Scaling up best practice in the WASH sector
If evaluation shows that a small-scale innovation in technology, policy or process is an advance on previous best practice, there is an obligation to spread the impact of the new knowledge to additional sites and/or expand existing capacity to benefit a larger number and a wider range of service-users. Scaling up a ‘tried-and-tested’ intervention is likely to be more successful than starting from scratch, and it makes more efficient and cost-effective use of human, financial and technical resources.
Can you think of an example of scaling up that you have read about in a previous study session?
The Dalocha Women Water Development Association (in Study Session 9) has been used as a model, and several similar women-led associations have since been created in other parts of Ethiopia, based on this successful example.
You may also have thought of community-led total sanitation and hygiene (CLTSH).
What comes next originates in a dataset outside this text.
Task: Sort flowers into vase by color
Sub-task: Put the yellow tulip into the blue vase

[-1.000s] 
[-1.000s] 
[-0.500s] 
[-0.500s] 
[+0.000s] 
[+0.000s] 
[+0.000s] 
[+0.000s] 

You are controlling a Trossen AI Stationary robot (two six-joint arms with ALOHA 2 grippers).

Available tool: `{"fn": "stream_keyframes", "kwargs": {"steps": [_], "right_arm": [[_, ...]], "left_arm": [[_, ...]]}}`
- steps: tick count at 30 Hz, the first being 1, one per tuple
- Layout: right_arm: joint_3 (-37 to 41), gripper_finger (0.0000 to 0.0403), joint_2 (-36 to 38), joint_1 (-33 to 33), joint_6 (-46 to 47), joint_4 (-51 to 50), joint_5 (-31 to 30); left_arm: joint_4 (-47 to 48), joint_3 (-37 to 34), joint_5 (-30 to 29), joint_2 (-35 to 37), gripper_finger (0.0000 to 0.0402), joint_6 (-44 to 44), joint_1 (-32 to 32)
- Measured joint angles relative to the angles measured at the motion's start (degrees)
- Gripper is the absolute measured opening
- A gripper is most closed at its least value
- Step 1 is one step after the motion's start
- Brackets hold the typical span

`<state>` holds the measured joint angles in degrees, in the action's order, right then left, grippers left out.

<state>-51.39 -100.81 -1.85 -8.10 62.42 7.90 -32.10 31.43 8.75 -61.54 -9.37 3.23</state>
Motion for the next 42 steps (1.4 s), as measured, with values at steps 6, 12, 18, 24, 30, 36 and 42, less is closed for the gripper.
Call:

This was piloted in Ethiopia by Plan International in 2007 and has since been applied across the country. By 2011, the approach had reached all nine main regions and was supported in 439 of 550 woredas (Crocker and Rowe, 2015).
Another example of scaling up is the legalisation of WASHCOs. An earlier study session mentioned that legalising WASHCOs (giving them formal recognition and authority), was important for their success. During MSF-5 in 2012, experiences of WASHCO legalisation in Benishangul-Gumuz region were presented to the forum participants, who acknowledged they demonstrated good practice. This led to expanding the process within the region as well as other regions, some of which have taken WASHCO legalisation as one of their key undertakings. Currently the legalisation of WASHCOs is being implemented in all the woredas of Benishangul-Gumuz and in SNNPR and Tigray regions. They are adopting the initiative after a sharing visit to Benishangul-Gumuz facilitated by WaterAid.
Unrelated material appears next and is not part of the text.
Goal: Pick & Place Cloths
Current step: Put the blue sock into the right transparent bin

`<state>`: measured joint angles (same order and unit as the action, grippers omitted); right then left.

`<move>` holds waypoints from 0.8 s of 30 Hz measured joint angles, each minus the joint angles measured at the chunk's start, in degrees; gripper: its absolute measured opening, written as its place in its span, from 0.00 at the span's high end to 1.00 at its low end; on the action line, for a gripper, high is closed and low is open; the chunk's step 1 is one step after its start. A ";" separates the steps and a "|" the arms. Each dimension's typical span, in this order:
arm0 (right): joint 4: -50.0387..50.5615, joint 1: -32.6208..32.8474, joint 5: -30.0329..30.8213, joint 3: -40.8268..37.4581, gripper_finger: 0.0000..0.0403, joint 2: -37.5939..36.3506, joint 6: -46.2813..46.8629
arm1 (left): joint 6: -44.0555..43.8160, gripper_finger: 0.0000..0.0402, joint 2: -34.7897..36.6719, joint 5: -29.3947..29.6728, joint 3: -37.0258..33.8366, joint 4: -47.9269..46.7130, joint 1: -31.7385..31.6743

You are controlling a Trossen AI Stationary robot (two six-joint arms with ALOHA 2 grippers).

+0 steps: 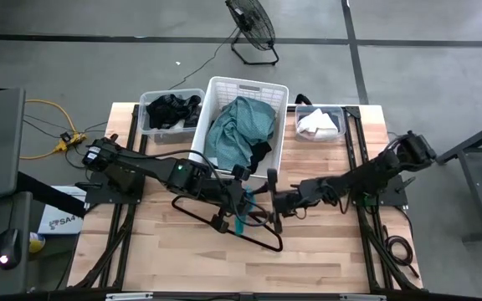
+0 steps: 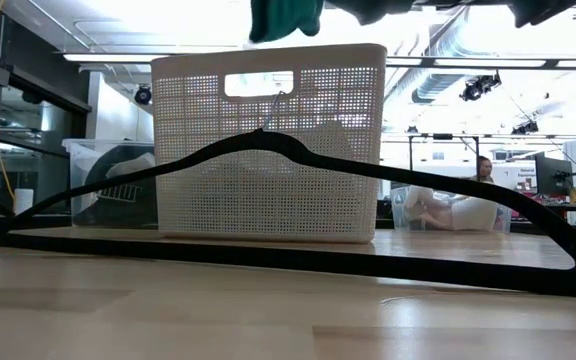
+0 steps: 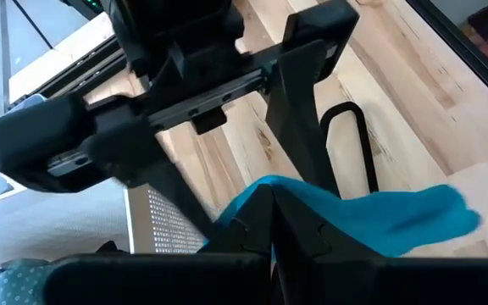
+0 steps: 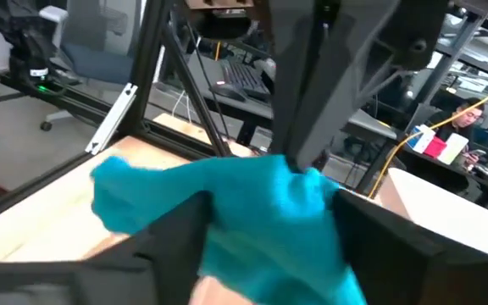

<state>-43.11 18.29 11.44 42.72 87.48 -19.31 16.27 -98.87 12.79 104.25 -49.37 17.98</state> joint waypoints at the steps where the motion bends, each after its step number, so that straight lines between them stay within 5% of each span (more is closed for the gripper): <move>1: 0.00 0.11 0.02 0.00 0.41 0.00 0.00 | 0.00 1.00 0.02 -0.01 0.00 -0.02 0.00; 9: 1.19 0.49 0.35 0.00 0.94 -0.02 2.31 | -0.02 1.00 0.01 -0.01 0.00 -0.04 0.00; 14: 3.34 0.32 1.75 0.00 0.98 -1.15 6.42 | 2.68 0.93 0.00 0.01 0.00 -0.04 0.07; 19: 8.03 0.34 4.85 0.00 0.98 -3.65 9.60 | 3.38 0.72 0.31 0.86 -0.02 -0.10 0.44; 24: 15.71 0.38 9.39 -0.02 0.99 -7.97 13.63 | -2.75 0.51 1.53 11.74 2.05 -3.97 0.53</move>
<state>-27.40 18.67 20.84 42.70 79.51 -5.68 13.53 -97.34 24.53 106.29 -53.34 18.51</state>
Scaling up depends on all the elements of learning and sharing that we have discussed in this study session. It requires effective knowledge management and good documentation to ensure a thorough and complete record of both processes and outcomes. It also needs a mechanism for sharing information with other stakeholders. This can be achieved by forums and events, which provide opportunities for others to learn about best practice in order to introduce it elsewhere.
Joint learning and sharing of knowledge and experience across the sector gives each organisation and stakeholder access to a more diverse range of perspectives and specialised information than they could hope to acquire through their own individual efforts. As a consequence, WASH organisations and practitioners are able to work in a more holistic or ‘joined up’ manner that contributes to the bigger process of providing effective WASH services across Ethiopia.